Do I need a will in Utah if I am not married and have no children?

Stephen Howard — Stone River Law

Real People. Real Solutions.

Do I need a will in Utah if I am not married and have no children?

Last Updated

If a person who is unmarried and has no children dies without a will, Utah’s intestate succession laws dictate that his entire estate will pass to his closest heirs.  The estate will pass first to the person’s parents.  If the person’s parents have already died, then the estate will pass next to siblings.  In most cases, either parents or siblings will be alive and will inherit.  But if no living parents or siblings exist, Utah’s intestate succession laws provide a list of those relative next in line to inherit.  If no living relatives exist at all (a very rare circumstance), then the estate is received by the State of Utah for the benefit of the state school fund.  In no case will the person’s intestate estate go to a non-relative.

If a person wants property to be given to anyone other than those relatives designated as receiving heirs under the intestate succession statutes, then creating a last will and testament is absolutely necessary to make those bequests.  If a person is comfortable with the rules of inheritance set up by Utah’s intestate succession laws, it may be tempting to not create a will.  But the question of who will inherit is only one question to consider in deciding whether to create a will and trust.

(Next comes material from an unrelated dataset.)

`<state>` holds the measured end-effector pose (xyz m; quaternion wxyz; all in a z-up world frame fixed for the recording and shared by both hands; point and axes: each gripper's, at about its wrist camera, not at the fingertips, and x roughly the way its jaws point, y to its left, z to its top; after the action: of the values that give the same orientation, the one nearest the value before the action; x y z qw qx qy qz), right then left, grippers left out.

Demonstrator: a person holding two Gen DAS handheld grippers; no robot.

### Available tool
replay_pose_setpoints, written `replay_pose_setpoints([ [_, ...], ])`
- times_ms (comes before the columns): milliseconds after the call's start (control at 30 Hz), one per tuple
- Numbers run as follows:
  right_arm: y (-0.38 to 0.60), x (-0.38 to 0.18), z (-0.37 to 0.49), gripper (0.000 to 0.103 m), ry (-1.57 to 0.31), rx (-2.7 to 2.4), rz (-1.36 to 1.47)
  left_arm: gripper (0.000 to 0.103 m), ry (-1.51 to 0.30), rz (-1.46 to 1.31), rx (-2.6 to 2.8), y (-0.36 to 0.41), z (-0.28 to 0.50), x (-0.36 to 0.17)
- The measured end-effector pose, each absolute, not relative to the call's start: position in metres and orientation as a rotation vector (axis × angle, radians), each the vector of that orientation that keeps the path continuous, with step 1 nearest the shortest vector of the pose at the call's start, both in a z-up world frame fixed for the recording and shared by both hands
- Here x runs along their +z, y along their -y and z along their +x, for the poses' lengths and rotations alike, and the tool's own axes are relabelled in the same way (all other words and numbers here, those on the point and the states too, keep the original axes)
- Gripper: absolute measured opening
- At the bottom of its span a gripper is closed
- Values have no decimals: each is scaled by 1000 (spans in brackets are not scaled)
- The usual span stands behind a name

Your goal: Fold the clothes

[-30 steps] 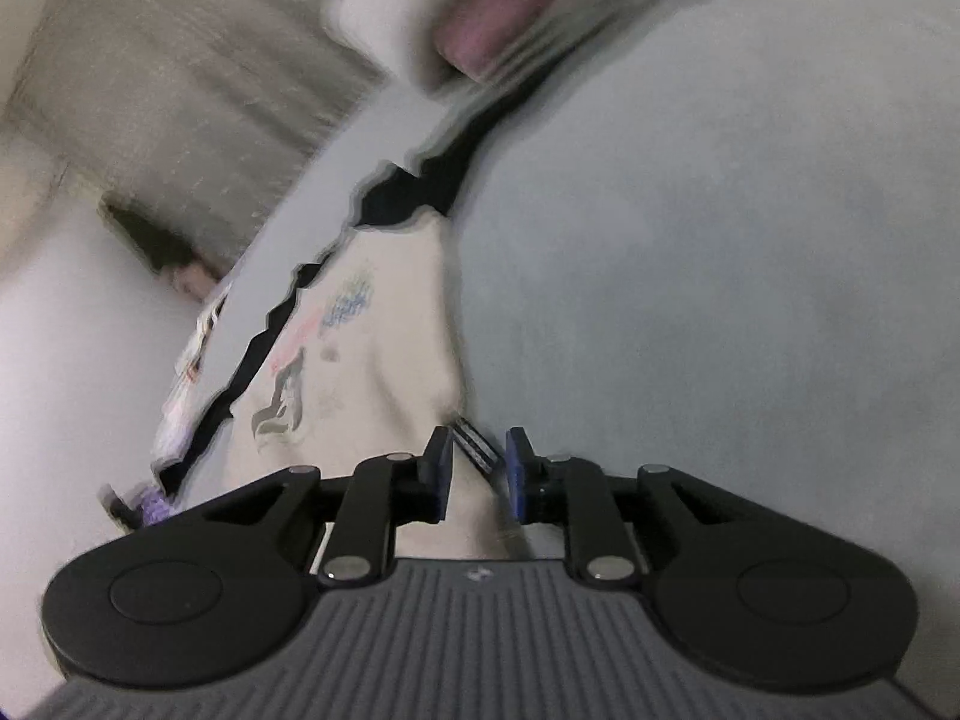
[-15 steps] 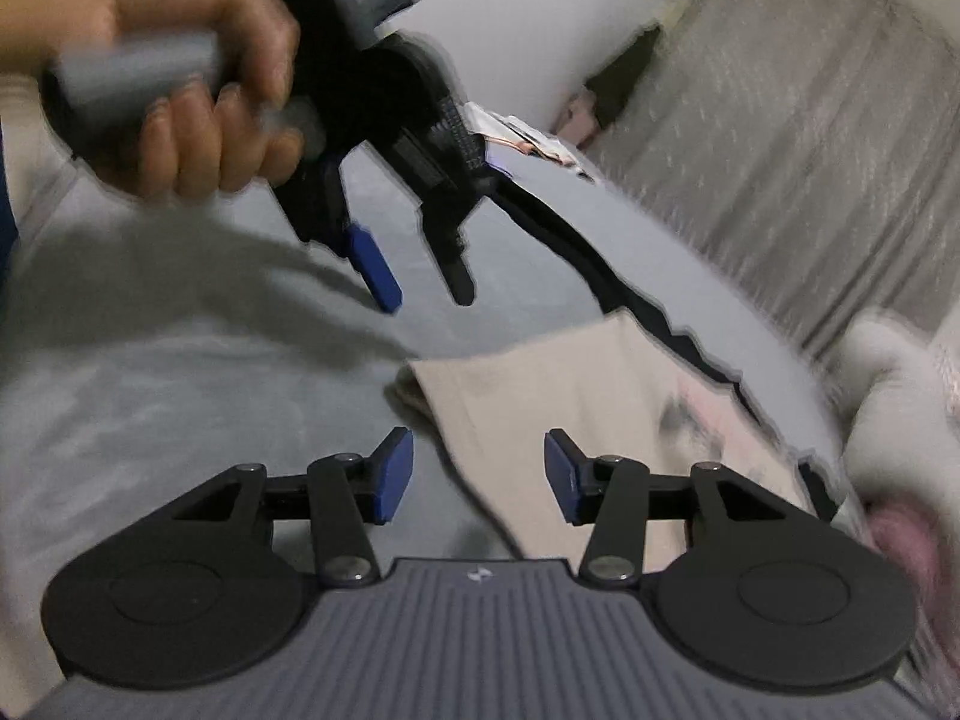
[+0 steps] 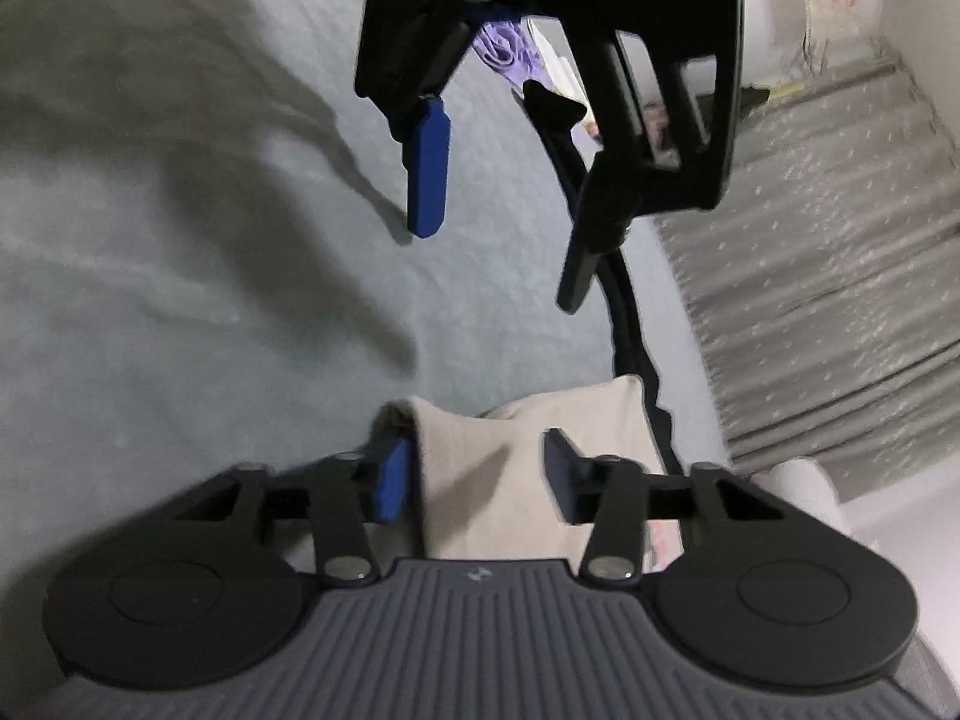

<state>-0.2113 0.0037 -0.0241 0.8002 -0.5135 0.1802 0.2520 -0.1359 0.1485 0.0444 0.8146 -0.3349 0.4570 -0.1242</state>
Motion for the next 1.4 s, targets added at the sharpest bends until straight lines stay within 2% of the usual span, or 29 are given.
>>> replay_pose_setpoints([
  [267,43,38,-194,5,-470,594,-509,73,-1024,-878,-401,-134,-136,25],
  [367,54,46,-188,5,-498,636,-414,76,-1011,-946,-453,-128,-134,23],
  [533,66,45,-189,5,-529,708,-312,78,-999,-905,-497,-111,-130,28],
  [733,58,45,-192,6,-565,777,-314,78,-1014,-889,-478,-104,-126,22],
  [900,57,39,-188,18,-566,788,-318,78,-1011,-848,-470,-105,-126,21],
  [1200,47,30,-198,20,-528,753,-398,78,-1028,-839,-453,-108,-125,17],
  [1400,39,30,-195,18,-500,732,-394,78,-1029,-855,-454,-110,-126,15],
])
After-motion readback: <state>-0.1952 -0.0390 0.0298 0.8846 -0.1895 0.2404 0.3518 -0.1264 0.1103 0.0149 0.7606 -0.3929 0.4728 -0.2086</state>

If you own real estate (e.g., a home, condominium, or land), or if your estate has other assets valued at more than $100,000, then a probate action in the Utah courts will be required to distribute or transfer those assets.  The cost of filing a probate action includes at a minimum (as of 2013) a $360 filing fee.  Add in attorney fees, and the cost of probate can easily exceed the cost of creating a will and trust that will likely avoid the probate process in court entirely.

If you have not created a will, there may be disputes over who should be designated as your personal representative.  While Utah intestate succession law determines who is to receive your estate, it is the personal representative’s responsibility to determine how to accomplish that task.  Should the estate be liquidated in its entirety and distributed as cash?  Are there certain personal possessions that you would like specific individuals to receive?  These questions are best answered by you.  Without a will, it is the probate court that makes these decisions.  Decisions made by a judge regarding your estate will almost never be exactly what you would have wanted.

If you are comfortable leaving your estate to those individuals designated as heirs under Utah intestate succession laws, if you have no preference as to how your estate is actually distributed, if you have no minor children who should have a guardian designated, and if you are not concerned with creating the need for a probate action following your death, then you may not need a will or other estate planning tools.  But if you are concerned about any of these issues, then you should speak with an estate planning attorney in Utah.